╔══

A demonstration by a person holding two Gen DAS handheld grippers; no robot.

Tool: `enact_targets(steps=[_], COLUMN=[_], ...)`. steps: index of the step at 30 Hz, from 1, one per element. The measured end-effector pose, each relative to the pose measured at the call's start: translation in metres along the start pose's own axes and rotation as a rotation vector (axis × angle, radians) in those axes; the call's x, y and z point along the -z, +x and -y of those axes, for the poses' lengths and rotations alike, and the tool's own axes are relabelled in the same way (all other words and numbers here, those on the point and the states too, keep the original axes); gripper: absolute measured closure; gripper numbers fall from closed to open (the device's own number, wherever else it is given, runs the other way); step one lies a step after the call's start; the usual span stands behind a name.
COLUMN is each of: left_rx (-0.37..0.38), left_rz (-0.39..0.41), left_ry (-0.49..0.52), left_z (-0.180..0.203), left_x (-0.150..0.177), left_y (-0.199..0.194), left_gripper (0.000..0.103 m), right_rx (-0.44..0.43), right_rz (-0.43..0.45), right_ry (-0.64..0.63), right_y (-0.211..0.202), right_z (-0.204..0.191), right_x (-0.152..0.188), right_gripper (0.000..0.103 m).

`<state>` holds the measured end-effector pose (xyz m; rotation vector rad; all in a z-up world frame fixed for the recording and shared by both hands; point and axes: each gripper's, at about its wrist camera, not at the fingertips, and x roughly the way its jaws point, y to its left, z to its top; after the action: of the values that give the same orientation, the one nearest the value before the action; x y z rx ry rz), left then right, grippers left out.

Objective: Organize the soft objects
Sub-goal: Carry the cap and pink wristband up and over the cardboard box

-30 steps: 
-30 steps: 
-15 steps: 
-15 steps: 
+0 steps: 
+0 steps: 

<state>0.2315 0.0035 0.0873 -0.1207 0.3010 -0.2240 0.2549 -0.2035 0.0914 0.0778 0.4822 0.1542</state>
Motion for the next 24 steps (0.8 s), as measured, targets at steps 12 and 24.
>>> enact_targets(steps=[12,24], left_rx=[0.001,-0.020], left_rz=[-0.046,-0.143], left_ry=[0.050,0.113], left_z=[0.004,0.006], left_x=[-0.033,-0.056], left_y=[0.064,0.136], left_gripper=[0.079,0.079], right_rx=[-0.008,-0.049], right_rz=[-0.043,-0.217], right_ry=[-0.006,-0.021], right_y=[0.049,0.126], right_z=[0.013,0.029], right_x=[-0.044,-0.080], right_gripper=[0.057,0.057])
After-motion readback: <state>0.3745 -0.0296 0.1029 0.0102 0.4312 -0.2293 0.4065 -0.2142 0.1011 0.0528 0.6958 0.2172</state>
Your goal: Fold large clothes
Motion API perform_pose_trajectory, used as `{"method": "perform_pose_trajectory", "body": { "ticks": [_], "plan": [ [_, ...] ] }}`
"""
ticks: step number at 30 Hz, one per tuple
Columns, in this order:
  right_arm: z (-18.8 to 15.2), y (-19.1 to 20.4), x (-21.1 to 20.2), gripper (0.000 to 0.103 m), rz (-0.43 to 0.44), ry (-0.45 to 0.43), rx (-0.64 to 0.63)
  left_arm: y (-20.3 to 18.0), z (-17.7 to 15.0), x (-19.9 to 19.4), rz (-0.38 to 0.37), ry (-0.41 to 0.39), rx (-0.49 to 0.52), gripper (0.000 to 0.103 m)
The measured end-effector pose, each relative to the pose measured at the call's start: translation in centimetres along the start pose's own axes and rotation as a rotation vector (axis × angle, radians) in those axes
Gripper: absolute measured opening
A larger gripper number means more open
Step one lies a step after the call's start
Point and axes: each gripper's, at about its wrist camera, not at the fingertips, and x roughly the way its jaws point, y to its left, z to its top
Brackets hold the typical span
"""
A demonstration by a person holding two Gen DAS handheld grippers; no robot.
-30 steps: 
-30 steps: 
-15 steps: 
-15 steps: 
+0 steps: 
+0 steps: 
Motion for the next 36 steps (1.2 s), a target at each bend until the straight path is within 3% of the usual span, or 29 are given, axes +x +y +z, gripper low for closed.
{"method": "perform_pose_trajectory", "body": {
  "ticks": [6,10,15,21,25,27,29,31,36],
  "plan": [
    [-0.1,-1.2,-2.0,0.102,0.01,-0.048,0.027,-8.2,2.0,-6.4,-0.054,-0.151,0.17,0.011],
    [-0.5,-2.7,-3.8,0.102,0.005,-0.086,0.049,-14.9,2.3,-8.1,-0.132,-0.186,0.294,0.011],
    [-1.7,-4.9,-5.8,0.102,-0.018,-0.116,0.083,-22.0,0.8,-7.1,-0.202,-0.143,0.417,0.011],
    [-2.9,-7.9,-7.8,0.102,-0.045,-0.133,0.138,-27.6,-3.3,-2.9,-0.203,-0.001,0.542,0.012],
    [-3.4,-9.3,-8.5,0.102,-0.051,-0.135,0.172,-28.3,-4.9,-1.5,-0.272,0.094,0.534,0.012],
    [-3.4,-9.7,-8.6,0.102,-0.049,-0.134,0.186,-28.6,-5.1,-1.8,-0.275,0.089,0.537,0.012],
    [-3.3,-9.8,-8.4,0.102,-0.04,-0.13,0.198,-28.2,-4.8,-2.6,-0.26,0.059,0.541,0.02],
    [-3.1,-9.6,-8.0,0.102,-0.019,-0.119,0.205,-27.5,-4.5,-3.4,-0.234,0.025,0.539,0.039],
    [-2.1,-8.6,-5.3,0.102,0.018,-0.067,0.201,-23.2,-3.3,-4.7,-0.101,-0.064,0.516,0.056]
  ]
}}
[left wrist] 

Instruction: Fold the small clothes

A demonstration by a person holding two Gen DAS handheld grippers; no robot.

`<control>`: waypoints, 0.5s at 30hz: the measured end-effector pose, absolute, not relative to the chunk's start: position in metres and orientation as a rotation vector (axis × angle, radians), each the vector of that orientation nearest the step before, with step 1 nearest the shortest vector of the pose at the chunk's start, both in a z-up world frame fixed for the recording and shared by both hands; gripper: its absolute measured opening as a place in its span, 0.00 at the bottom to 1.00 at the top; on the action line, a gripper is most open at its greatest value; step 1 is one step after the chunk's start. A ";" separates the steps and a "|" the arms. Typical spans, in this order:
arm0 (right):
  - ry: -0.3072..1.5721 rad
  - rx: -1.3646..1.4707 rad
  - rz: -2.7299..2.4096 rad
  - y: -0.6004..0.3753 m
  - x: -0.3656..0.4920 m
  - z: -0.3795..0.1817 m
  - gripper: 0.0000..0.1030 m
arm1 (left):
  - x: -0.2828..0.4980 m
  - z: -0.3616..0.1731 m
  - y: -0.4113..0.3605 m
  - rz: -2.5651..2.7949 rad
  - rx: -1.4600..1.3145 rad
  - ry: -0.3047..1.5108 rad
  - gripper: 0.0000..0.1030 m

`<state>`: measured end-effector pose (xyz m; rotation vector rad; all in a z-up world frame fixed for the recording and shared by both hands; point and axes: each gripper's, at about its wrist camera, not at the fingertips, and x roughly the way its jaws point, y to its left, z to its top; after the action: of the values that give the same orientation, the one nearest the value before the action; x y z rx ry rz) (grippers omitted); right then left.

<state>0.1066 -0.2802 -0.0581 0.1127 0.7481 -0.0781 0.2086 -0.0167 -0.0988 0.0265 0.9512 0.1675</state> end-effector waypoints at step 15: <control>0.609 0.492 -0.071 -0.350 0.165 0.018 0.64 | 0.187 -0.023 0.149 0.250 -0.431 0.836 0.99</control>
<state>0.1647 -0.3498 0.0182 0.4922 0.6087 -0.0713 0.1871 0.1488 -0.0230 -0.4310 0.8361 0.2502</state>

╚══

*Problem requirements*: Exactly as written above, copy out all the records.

*Answer for the task*:
A demonstration by a person holding two Gen DAS handheld grippers; no robot.

Tool: `enact_targets(steps=[_], COLUMN=[_], ...)`. steps: index of the step at 30 Hz, from 1, one per element. The measured end-effector pose, each relative to the pose measured at the call's start: translation in metres along the start pose's own axes and rotation as a rotation vector (axis × angle, radians) in those axes; the call's x, y and z point along the -z, +x and -y of those axes, for the poses' lengths and rotations alike, and the tool's own axes are relabelled in the same way (all other words and numbers here, those on the point and the states too, keep the original axes); gripper: absolute measured closure; gripper numbers fall from closed to open (the device's own number, wherever else it is given, runs the other way); step one lies a step after the call's start; the usual span stands behind a name.
COLUMN is each of: left_rx (-0.37..0.38), left_rz (-0.39..0.41), left_ry (-0.49..0.52), left_z (-0.180..0.203), left_x (-0.150..0.177), left_y (-0.199..0.194), left_gripper (0.000..0.103 m), right_rx (-0.44..0.43), right_rz (-0.43..0.45), right_ry (-0.64..0.63), right_y (-0.211..0.202), right_z (-0.204..0.191), right_x (-0.152..0.188), right_gripper (0.000..0.103 m).

`<state>` holds the measured end-effector pose (xyz m; rotation vector rad; all in a z-up world frame fixed for the recording and shared by both hands; point and axes: each gripper's, at about its wrist camera, not at the fingertips, and x roughly the way its jaws point, y to its left, z to its top; after the action: of the values that give the same orientation, the one nearest the value before the action; x y z rx ry rz), left then right, grippers left out.

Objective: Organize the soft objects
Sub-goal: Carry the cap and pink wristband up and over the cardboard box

-30 steps: 
-30 steps: 
-15 steps: 
-15 steps: 
+0 steps: 
+0 steps: 

<state>0.2315 0.0035 0.0873 -0.1207 0.3010 -0.2240 0.2549 -0.2035 0.0914 0.0778 0.4822 0.1542</state>
Motion for the next 24 steps (0.8 s), as measured, targets at steps 12 and 24.
>>> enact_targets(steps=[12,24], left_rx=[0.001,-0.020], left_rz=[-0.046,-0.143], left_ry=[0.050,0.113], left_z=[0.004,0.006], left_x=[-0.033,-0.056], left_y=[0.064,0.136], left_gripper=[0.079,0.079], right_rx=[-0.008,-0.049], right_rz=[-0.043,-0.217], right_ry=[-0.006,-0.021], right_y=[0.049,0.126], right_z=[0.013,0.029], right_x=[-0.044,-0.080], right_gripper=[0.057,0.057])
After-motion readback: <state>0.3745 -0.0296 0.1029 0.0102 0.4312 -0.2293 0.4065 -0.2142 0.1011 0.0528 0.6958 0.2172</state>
Your goal: Fold large clothes
Motion API perform_pose_trajectory, used as `{"method": "perform_pose_trajectory", "body": { "ticks": [_], "plan": [ [_, ...] ] }}`
"""
ticks: step number at 30 Hz, one per tuple
Columns, in this order:
  right_arm: z (-18.8 to 15.2), y (-19.1 to 20.4), x (-21.1 to 20.2), gripper (0.000 to 0.103 m), rz (-0.43 to 0.44), ry (-0.45 to 0.43), rx (-0.64 to 0.63)
  left_arm: y (-20.3 to 18.0), z (-17.7 to 15.0), x (-19.9 to 19.4), rz (-0.38 to 0.37), ry (-0.41 to 0.39), rx (-0.49 to 0.52), gripper (0.000 to 0.103 m)
The measured end-effector pose, each relative to the pose measured at the call's start: translation in centimetres along the start pose's own axes and rotation as a rotation vector (axis × angle, radians) in those axes
Gripper: absolute measured opening
A larger gripper number means more open
Step one lies a step after the call's start
Point and axes: each gripper's, at about its wrist camera, not at the fingertips, and x roughly the way its jaws point, y to its left, z to its top
Brackets hold the typical span
"""
A demonstration by a person holding two Gen DAS handheld grippers; no robot.
-30 steps: 
-30 steps: 
-15 steps: 
-15 steps: 
+0 steps: 
+0 steps: 
Motion for the next 36 steps (1.2 s), a target at each bend until the straight path is within 3% of the usual span, or 29 are given, axes +x +y +z, gripper low for closed.
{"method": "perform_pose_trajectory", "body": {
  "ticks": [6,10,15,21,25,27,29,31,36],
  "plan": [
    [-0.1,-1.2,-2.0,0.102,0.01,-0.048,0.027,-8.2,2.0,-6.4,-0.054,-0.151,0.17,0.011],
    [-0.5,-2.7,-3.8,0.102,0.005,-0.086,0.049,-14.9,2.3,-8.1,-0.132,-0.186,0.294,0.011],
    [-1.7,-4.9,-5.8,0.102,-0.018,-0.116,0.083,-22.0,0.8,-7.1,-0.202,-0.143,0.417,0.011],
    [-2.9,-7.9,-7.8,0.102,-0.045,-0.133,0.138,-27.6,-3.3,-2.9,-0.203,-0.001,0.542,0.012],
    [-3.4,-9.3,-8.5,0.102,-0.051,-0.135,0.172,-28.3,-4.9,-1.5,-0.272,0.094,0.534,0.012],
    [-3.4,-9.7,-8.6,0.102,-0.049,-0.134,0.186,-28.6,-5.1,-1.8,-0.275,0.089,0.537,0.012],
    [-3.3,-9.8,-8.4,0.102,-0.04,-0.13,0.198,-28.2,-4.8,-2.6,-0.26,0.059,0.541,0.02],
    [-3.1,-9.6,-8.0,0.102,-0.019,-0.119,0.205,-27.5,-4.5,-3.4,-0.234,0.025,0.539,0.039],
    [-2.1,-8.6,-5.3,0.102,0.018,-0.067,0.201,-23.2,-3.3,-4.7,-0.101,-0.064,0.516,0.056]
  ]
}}
[left wrist] 

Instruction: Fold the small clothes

A demonstration by a person holding two Gen DAS handheld grippers; no robot.

`<control>`: waypoints, 0.5s at 30hz: the measured end-effector pose, absolute, not relative to the chunk's start: position in metres and orientation as a rotation vector (axis × angle, radians), each the vector of that orientation nearest the step before, with step 1 nearest the shortest vector of the pose at the chunk's start, both in a z-up world frame fixed for the recording and shared by both hands; gripper: its absolute measured opening as a place in its span, 0.00 at the bottom to 1.00 at the top; on the action line, a gripper is most open at its greatest value; step 1 is one step after the chunk's start. A ";" separates the steps and a "|" the arms. Typical spans, in this order:
arm0 (right):
  - ry: -0.3072..1.5721 rad
  - rx: -1.3646..1.4707 rad
  - rz: -2.7299..2.4096 rad
  - y: -0.6004..0.3753 m
  - x: -0.3656..0.4920 m
  - z: -0.3795..0.1817 m
  - gripper: 0.0000..0.1030 m
arm1 (left):
  - x: -0.2828..0.4980 m
  - z: -0.3616..0.1731 m
  - y: -0.4113..0.3605 m
  - rz: -2.5651..2.7949 rad
  - rx: -1.4600..1.3145 rad
  - ry: -0.3047..1.5108 rad
  - gripper: 0.0000..0.1030 m

`<state>`: measured end-effector pose (xyz m; rotation vector rad; all in a z-up world frame fixed for the recording and shared by both hands; point and axes: each gripper's, at about its wrist camera, not at the fingertips, and x roughly the way its jaws point, y to its left, z to its top; after the action: of the values that give the same orientation, the one nearest the value before the action; x y z rx ry rz) (grippers omitted); right then left.

<state>0.1066 -0.2802 -0.0581 0.1127 0.7481 -0.0781 0.2086 -0.0167 -0.0988 0.0265 0.9512 0.1675</state> end-effector waypoints at step 15: <control>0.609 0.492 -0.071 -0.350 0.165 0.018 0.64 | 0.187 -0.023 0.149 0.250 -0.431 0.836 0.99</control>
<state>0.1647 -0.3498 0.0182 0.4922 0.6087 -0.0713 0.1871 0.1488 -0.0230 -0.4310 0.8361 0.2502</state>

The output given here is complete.